> [Work instruction]
Your answer must be every line of the data that contains "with".

> [Dataset section]

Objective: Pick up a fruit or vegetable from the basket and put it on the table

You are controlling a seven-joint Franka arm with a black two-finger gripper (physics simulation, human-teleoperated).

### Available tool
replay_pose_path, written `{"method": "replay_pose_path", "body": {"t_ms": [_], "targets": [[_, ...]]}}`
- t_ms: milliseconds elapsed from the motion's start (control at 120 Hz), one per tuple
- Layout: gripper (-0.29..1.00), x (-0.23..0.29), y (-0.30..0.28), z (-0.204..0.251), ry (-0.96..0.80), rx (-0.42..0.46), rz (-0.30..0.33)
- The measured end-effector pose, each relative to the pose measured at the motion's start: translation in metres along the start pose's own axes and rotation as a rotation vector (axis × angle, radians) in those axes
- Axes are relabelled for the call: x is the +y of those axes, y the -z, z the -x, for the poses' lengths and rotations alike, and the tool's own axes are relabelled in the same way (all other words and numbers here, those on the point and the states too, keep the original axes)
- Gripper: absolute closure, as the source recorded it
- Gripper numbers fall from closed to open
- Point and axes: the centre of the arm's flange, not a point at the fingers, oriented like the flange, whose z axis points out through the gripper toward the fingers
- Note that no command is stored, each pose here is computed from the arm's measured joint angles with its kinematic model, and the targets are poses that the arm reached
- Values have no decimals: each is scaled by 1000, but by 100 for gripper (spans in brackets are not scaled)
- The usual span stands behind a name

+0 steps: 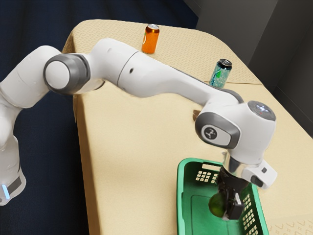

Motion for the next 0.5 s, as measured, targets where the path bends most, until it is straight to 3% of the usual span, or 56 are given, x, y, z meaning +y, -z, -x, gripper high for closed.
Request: {"method": "replay_pose_path", "body": {"t_ms": [183,308,408,500], "targets": [[28,-42,111,29,99,68,-157],[27,-121,155,40,250,49,-239],[28,-209,158,40,383,-12,-268],[28,-281,149,41,464,-76,-254]]}}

> [Answer for the task]
You are controlling a seven-joint Franka arm with a black two-finger gripper (physics simulation, human-teleoperated).
- Note that no command is stored, each pose here is computed from the arm's measured joint angles with its kinematic model, and the targets are poses that the arm reached

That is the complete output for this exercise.